**Work task**
A single stretch of the material below is to be transcribed exactly, starting at the line with "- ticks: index" and ending after the line with "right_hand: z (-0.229".

**Records**
----
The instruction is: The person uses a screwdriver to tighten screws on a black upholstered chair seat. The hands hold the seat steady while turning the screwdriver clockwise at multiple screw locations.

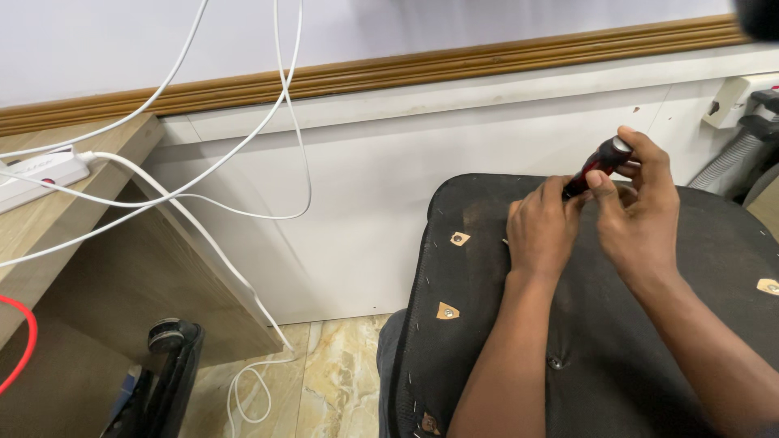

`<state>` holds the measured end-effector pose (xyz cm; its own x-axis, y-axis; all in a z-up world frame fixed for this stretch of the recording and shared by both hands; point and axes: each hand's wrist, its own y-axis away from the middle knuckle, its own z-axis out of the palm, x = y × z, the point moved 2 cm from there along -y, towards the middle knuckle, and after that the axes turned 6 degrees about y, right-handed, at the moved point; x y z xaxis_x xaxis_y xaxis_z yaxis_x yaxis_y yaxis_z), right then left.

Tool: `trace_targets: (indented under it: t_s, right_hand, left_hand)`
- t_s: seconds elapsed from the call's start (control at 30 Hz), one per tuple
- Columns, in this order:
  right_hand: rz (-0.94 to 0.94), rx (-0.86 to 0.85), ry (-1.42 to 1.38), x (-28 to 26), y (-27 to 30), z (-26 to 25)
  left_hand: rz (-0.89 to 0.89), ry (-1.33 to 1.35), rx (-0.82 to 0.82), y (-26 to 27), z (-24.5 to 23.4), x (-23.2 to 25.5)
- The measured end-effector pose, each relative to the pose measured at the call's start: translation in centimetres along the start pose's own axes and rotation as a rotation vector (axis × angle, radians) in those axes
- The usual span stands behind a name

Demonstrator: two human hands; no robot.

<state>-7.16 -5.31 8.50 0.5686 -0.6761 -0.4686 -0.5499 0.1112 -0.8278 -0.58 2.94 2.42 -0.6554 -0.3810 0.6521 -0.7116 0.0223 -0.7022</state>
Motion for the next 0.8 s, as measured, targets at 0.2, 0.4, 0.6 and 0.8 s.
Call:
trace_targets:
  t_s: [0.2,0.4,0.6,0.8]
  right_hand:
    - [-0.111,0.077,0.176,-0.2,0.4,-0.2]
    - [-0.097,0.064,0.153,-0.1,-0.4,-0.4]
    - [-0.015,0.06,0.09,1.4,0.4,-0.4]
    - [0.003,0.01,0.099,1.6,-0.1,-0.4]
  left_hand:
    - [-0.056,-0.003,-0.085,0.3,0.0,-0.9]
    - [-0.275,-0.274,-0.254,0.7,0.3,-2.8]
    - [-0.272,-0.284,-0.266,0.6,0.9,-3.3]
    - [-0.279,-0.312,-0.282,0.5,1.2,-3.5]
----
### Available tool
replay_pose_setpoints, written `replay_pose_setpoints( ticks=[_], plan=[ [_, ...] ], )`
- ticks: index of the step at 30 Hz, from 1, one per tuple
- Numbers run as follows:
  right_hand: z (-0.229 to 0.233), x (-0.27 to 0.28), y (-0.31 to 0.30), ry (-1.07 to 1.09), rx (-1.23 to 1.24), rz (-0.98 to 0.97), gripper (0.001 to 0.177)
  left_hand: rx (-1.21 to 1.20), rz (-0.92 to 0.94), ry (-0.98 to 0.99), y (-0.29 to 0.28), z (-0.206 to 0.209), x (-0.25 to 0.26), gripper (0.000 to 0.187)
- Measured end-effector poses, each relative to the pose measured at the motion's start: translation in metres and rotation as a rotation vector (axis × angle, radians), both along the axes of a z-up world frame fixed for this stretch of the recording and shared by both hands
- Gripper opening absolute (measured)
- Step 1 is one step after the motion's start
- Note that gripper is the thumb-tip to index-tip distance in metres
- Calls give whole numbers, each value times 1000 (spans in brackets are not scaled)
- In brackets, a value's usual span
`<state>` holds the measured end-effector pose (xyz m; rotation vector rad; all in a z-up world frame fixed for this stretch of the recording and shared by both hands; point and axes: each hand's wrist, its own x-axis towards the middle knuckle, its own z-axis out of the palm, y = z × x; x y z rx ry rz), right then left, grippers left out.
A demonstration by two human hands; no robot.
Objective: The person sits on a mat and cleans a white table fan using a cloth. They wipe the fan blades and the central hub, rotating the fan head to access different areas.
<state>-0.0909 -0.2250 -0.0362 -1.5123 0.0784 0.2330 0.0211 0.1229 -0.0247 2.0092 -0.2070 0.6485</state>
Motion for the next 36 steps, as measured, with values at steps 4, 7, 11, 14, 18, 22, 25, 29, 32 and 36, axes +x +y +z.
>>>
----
**Solution to this exercise**
- ticks: index of the step at 30 Hz, from 1, one per tuple
- Numbers run as follows:
  right_hand: z (-0.229 to 0.233), x (-0.27 to 0.28), y (-0.31 to 0.30), ry (-1.07 to 1.09), rx (-1.23 to 1.24), rz (-0.98 to 0.97), gripper (0.001 to 0.177)

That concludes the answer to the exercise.